> [Exercise instructions] Within the material below, how many lines carry the word "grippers"? State only the number.

┏━━

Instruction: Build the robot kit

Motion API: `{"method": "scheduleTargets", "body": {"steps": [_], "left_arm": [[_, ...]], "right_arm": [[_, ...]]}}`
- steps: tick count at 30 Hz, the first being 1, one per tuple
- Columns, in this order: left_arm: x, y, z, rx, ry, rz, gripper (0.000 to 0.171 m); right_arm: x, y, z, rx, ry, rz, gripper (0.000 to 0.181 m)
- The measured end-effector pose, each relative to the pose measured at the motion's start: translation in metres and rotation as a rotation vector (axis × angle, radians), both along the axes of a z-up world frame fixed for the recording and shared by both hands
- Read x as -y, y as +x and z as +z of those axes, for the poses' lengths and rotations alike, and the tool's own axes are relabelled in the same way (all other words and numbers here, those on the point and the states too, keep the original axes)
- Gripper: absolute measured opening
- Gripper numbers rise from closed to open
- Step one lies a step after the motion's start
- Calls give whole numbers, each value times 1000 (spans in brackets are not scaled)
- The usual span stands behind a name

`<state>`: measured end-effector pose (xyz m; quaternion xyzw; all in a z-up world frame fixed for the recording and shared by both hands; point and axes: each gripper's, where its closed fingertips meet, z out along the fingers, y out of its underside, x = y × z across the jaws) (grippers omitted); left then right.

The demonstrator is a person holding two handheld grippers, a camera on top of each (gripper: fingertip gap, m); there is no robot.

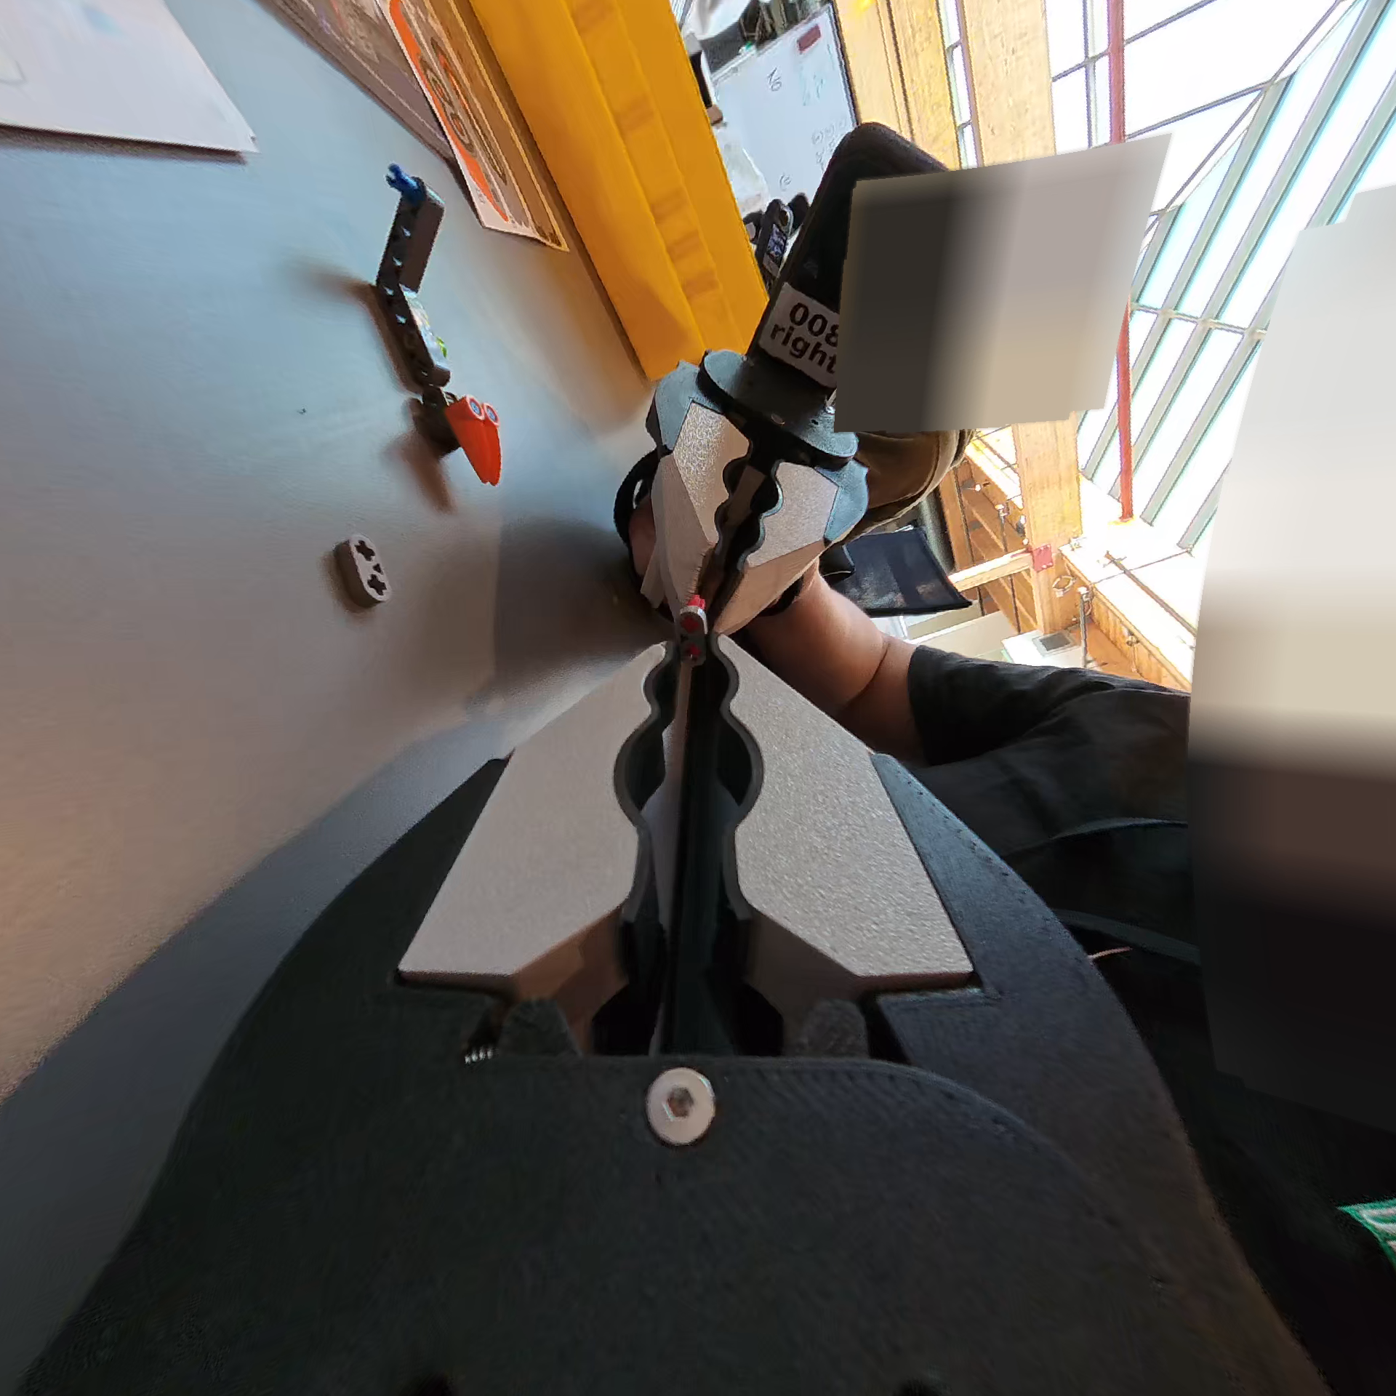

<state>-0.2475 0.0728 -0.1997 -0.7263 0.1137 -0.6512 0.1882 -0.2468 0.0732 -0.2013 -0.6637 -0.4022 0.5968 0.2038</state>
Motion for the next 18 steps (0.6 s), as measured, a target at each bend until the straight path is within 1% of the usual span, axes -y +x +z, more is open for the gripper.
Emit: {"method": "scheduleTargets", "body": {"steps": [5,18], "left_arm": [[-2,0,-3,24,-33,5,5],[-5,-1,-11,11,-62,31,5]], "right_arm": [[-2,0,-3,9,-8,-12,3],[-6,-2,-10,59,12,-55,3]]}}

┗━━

> [Response for this exercise] 2